- Current logo (2025)
- Date: First Sunday of November
- Location: Raleigh, North Carolina
- Event type: Road; Greenway;
- Distance: Marathon
- Established: 2007 (19 years ago)
- Course records: Men: 2:18:33.7 (2019) John Crews; Women: 2:39:36.0 (2014) Michelle Renee Langan;
- Official site: cityofoaksmarathon.com

= City of Oaks Marathon =

Annual marathon in Raleigh, NC

The City of Oaks Marathon is an annual marathon race hosted in Raleigh, North Carolina, the capital of the U.S. state of North Carolina. Beginning in 2007, the race is traditionally held the first Sunday of November, and is organized by a nonprofit with the goal to raise money for charity. In addition to the marathon, the race also hosts a half marathon, "Old reliable" 10k event, and "Acorn" 5k event which follow a course consisting of greenway and road running.

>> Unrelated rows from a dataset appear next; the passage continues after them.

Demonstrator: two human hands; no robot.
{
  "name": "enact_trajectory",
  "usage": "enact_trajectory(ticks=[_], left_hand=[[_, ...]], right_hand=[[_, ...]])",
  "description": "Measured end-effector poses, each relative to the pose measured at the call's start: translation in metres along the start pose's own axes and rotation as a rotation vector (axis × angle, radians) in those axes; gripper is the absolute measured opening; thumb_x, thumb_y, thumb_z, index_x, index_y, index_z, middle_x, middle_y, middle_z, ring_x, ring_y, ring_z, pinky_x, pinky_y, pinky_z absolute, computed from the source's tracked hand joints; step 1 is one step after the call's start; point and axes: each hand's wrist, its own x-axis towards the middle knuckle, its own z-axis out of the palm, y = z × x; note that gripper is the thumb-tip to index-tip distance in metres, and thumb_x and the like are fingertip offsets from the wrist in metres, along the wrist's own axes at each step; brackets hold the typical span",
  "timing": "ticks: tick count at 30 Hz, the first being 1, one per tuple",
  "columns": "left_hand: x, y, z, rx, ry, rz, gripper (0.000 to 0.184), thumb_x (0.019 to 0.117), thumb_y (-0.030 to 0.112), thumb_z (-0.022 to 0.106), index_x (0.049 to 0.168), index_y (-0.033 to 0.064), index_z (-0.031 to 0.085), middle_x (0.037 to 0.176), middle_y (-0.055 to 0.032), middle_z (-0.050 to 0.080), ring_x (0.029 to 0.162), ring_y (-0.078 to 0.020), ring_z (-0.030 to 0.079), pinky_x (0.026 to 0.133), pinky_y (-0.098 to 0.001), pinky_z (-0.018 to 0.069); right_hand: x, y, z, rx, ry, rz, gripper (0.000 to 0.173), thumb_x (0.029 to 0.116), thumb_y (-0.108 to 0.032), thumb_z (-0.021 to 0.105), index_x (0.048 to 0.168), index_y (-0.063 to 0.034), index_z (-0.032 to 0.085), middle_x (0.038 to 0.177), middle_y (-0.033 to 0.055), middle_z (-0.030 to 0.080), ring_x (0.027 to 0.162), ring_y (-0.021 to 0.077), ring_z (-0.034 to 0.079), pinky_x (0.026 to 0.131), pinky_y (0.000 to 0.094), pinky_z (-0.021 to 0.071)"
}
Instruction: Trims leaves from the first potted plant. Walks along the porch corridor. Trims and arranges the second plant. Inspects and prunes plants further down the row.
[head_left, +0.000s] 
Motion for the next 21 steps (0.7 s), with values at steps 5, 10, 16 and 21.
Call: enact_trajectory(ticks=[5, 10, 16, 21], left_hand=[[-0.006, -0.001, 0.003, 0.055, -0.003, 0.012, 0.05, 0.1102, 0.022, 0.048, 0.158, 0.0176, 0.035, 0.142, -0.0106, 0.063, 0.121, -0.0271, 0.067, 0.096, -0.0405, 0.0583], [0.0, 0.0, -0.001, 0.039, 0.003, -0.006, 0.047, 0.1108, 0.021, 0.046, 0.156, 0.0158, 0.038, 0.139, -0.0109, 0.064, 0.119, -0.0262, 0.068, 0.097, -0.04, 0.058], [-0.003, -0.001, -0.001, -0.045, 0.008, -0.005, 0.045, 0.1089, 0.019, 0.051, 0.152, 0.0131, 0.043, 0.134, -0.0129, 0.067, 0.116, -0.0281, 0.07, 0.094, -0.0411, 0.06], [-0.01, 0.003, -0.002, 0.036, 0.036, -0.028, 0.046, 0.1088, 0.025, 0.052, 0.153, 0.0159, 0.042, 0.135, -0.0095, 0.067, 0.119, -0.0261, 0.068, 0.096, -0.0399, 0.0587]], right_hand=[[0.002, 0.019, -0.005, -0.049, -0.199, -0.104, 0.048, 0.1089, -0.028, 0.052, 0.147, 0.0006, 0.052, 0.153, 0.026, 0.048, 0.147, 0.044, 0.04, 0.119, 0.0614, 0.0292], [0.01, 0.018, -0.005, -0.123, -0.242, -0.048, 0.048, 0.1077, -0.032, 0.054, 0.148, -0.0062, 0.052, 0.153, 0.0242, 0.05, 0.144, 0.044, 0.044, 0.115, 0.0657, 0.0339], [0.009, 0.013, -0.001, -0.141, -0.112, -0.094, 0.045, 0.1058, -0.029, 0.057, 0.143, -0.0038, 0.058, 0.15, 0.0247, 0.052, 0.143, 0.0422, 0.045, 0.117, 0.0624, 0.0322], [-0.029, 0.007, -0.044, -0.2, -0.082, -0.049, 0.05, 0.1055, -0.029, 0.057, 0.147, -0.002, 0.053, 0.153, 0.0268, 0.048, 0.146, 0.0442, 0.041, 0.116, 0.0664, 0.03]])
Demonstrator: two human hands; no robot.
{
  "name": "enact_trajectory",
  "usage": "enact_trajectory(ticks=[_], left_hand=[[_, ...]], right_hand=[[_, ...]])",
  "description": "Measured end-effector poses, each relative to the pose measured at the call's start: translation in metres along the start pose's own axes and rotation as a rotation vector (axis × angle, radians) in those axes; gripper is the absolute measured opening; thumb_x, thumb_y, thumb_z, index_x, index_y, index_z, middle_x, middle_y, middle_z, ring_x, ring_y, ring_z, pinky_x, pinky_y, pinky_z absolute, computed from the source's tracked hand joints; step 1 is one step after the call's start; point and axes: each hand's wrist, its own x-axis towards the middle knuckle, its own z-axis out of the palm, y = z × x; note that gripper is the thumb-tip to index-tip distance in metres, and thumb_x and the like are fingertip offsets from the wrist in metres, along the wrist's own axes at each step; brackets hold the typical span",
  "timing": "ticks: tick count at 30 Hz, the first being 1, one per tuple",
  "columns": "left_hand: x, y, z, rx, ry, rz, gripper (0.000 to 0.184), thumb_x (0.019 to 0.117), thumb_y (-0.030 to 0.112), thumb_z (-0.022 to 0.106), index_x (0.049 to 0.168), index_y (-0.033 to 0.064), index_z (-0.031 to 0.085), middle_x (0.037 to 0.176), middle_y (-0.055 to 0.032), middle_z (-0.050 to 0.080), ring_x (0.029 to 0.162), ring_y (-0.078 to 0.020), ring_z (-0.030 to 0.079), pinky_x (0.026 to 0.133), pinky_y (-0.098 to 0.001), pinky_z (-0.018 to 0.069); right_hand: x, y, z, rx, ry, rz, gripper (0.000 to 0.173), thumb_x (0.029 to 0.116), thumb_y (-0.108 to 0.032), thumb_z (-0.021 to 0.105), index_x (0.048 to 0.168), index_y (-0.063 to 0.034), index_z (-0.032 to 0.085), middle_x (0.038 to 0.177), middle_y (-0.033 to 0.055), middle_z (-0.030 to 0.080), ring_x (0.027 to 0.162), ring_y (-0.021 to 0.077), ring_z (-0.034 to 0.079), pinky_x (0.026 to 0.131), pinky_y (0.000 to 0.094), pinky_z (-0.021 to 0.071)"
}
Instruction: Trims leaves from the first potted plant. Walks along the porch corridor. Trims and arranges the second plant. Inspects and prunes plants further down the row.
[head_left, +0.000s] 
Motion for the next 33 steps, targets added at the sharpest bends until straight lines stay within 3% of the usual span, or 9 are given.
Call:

The race has become popular within the state, with an attendance of over seven thousand between the four events for the past two years. The race has received positive reception for its course which follows urban landmarks including the North Carolina State Capitol and North Carolina State University Memorial Belltower and natural landmarks including multiple parks and the Capital Area Greenway, and mixed reception for its natural obstacles including a number of hills, and the time of year it takes place often producing cold running conditions. The half marathon event was ranked as one of the fifteen best in North America in 2024 by running magazine Runner's World.

== History ==
While marathons had taken place in city before, the modern version of the race was founded in 2007 by Raleigh-resident Kaz Yahyapour and a group of co-founders. Yahyapour stated his reason for creating the race was after he suffered a near-fatal heart attack five years prior at age 47, which had motivated him to focus more on his health, and combat his family history of cardiovascular disease. The inaugural race consisted of only the marathon and half marathon events, and was named the "Sony Ericsson City of Oaks Marathon" for sponsorship reasons. The race had a large turnout of 2,730 for the half marathon and 1,098 for the marathon, and was well received by the Raleigh Convention and Visitors Bureau officials, who supported the race to become a tradition. Over the next decade the race remained an annual occurrence while operating as a nonprofit 501(c)(3) organization, supporting charitable organizations including the Rex Healthcare Foundation and YMCA. By the 2014 race, the event had gained Rex Healthcare and The News & Observer as large sponsors, and grown to include the "Old Reliable" 10k event, "Acorn" 5k event, and kid's "Marathon mile" event.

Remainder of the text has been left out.